About this task: The result should be every line of the listing that holds the word "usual".

*** Block opens ***

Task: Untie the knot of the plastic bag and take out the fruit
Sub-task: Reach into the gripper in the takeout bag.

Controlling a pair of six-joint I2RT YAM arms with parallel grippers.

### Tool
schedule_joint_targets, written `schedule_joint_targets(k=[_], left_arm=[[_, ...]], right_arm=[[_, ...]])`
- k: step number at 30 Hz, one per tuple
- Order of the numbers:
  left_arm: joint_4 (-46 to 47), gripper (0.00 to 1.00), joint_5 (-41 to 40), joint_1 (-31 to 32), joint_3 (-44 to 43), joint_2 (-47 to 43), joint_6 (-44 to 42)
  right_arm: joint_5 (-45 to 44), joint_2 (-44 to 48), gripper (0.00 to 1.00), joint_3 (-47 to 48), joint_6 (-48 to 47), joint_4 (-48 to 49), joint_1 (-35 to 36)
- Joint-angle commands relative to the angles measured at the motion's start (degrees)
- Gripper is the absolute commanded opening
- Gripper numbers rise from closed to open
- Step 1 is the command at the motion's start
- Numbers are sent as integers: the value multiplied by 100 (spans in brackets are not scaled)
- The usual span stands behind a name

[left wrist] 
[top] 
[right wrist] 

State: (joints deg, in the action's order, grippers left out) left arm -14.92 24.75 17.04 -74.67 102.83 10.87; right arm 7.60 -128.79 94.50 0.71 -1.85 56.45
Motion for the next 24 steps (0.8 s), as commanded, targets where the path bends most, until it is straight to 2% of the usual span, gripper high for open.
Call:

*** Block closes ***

Answer section:
- The usual span stands behind a name
Motion for the next 24 steps (0.8 s), as commanded, targets where the path bends most, until it is straight to 2% of the usual span, gripper high for open.

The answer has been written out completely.